Jonathan Mandell, The Faster Times: Ghost the Musical is a literally spectacular stage show. It makes better use of video projections than any previous show on Broadway...No other current Broadway show – and, I would wager, no Broadway show ever – has had an illusionist as part of the design team...Director Matthew Warchus, whose previous directorial efforts on Broadway have tilted toward sophisticated comedies, the Broadway equivalent of art house movies — Art, God of Carnage, The Norman Conquest – is here trying something new. I’m not sure he is presiding over the Broadway equivalent of a date movie; it seems closer to the Broadway equivalent of a theme park ride. That’s not a put-down. The best rides are exhilarating.
Linda Winer, Newsday: The ads for "Ghost: The Musical" proclaim "You've never felt anything like this . . . You've never seen anything like this." The point, well taken, is that this song-and-dance adaptation of the hit 1990 movie attempts to push Broadway technology beyond mere cinematic rip-off to something akin to music videos at the IMAX. Never mind, presumably, that the songs, the story and the acting are paint-by-numbers primers that add nothing to the movie that starred Demi Moore, Patrick Swayze, Whoopi Goldberg and a pottery wheel spinning to the unhinged innuendo of "Unchained Melody." The main event here is the feeling/seeing of all the neat nonstop special effects (except when a mysterious technical glitch caused a dead stop for almost a half-hour at a recent preview).
Elysa Gardner, USA Today: If you haven't seen Ghost on screen, there's a bittersweet ending. For the musical's producers, the future looks brighter: A third production is set to open in Melbourne next year. Apparently, sentimentality and special effects are draws — even if the latter can play tricks on you occasionally.
Thom Geier, Entertainment Weekly: The chief draws of Warchus' production are the high-tech set (by designer Rob Howell), the cinematic video projections (designed by Jon Driscoll), the striking lighting (designed by Hugh Vanstone), and illusionist Paul Kieve's onstage magic effects that let Sam move objects and walk through walls. Like Spider-Man Turn Off the Dark, the musical version of Ghost haunts the eye, not the ear.
Jeremy Gerard, Bloomberg: If the comic-book ideal appeals to you as much as it apparently did to director Matthew Warchus -- and if you haven’t been to the movies in, say, a couple of decades -- “Ghost: The Musical” has plenty to offer. Palpitating with light-emitting diodes that blink, flicker, zip and flash, “Ghost” is like “Spider-Man: Turn Off the Dark” without the depth.
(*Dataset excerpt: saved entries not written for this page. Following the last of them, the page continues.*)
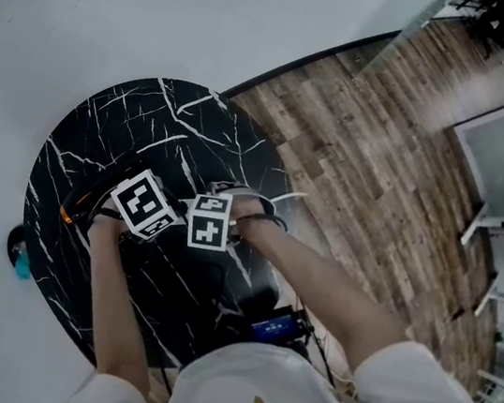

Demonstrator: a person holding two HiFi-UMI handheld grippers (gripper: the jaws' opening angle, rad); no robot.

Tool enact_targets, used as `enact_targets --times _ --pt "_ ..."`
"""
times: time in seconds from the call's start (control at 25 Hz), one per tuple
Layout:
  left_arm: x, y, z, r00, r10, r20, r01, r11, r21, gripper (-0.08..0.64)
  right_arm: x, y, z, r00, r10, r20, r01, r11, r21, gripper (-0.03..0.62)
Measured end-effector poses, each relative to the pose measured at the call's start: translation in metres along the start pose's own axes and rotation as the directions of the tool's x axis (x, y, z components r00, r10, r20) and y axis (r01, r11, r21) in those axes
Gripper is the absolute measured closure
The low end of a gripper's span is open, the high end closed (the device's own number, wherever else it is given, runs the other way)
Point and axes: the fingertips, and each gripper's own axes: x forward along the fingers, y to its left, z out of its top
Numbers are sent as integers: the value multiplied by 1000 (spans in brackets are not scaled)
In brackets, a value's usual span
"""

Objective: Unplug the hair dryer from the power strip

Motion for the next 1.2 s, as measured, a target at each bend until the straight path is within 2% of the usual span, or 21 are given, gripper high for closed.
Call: enact_targets --times 0.12,0.44,0.64,0.72,0.8,0.84,0.92,1.04,1.08,1.16,1.2 --pt "-3 -7 -3 999 50 -12 -50 999 10 509 -1 0 1 1000 1 -1 -1 1000 -8 328" --pt "-9 -11 -5 997 75 31 -76 997 13 526 0 0 1 1000 3 -3 -3 1000 -11 328" --pt "-4 -19 -17 992 125 -12 -125 992 16 529 0 1 1 1000 -3 -14 3 1000 -24 327" --pt "-16 -24 -14 990 129 59 -130 991 13 547 1 1 3 1000 1 -20 -1 1000 -19 328" --pt "-43 -26 -2 973 142 182 -144 990 1 568 1 0 4 1000 5 -9 -6 1000 -16 328" --pt "-50 -21 0 966 170 194 -173 985 0 566 0 -2 3 1000 4 -3 -4 1000 -18 328" --pt "-43 -12 -4 964 214 159 -222 974 35 566 -1 -2 0 1000 5 5 -5 1000 -14 327" --pt "-22 -16 -13 972 195 132 -207 974 90 566 -1 2 1 999 9 33 -10 1000 3 327" --pt "-15 -16 -17 975 192 115 -203 975 91 547 -1 1 0 999 8 38 -8 1000 6 327" --pt "-3 -14 -25 977 197 88 -203 976 75 429 -1 1 1 999 6 40 -6 1000 4 327" --pt "1 -13 -26 976 200 87 -206 976 73 417 0 0 2 999 5 40 -5 1000 1 327"
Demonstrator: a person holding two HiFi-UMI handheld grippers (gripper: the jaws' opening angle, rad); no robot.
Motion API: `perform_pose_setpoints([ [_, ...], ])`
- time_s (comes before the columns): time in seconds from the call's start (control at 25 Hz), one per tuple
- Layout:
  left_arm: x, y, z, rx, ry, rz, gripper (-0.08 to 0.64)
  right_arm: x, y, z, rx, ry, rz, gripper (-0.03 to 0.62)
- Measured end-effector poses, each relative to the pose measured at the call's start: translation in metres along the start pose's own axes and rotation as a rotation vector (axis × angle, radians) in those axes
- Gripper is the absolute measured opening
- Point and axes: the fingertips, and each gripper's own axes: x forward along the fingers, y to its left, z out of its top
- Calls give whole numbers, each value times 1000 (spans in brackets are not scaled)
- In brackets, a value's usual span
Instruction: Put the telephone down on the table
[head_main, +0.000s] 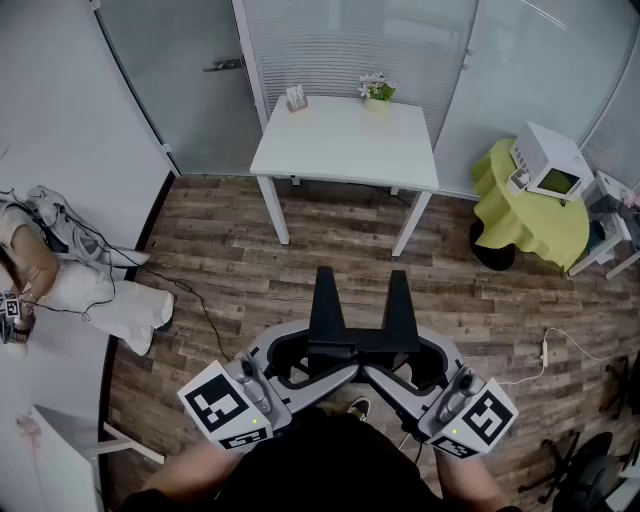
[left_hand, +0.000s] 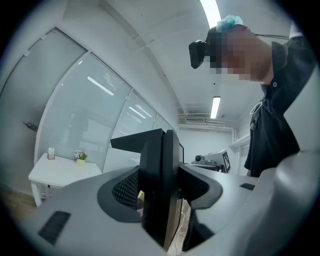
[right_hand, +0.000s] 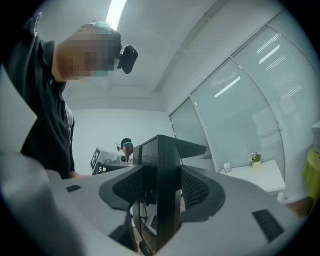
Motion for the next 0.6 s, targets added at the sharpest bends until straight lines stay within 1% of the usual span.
perform_pose_setpoints([
  [0.36,7,-8,-1,-1,0,-5,235,-10,-1,2,-12,8,-5,252],
  [0.6,18,-12,-4,-6,4,-3,235,-20,-8,2,6,6,-8,252],
])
Chris Jones, The Chicago Tribune: Our fervent if fantastical wish that our lives, and the lives of those we love, don't end with death has informed musicals since the form was invented. It is the heartbeat of "Carousel," one of the greatest musicals of all. So that moment in "Ghost" — not so different, really, from the instant Julie Jordan senses Billy Bigelow standing before her — should put a lump in your throat. And for a second, it does (it's why the movie made plenty of people cry). But in this instance, it's quickly replaced by resentment that a show has co-opted and manipulated such an exquisitely raw and potent device, a vulnerable place for any audience where no show should casually tread, and used it so carelessly, tossing away the human vulnerability for a slew of harsh, digitized illusions.
Vulture (NY Mag): I call Stewart (a former Eurythmic) and veteran popsmith Ballard “composers,” but “producers” is closer to the spirit of the thing: This is really not music but production, which is keeping with Ghost’s gestalt: It’s the most impressively overproduced entity on Broadway, and there’s no small thrill in witnessing the technical prowess on display, even when it batters your retinas like timpani on Orff night, drowning out everything else.
Howard Shapiro, Philadelphia Inquirer: Luckily, the show recovers, delivered by four talented leads who include Philadelphian Da’Vine Joy Randolph in the part of the con-artist spiritualist. Randolph, a Temple University grad who received her bachelor’s degree in classical vocal performance and went on to a drama master’s from Yale, is giving the juicy role a great ride, belting it out when called for, playing it for all the extremes it’s worth and generally sizzling.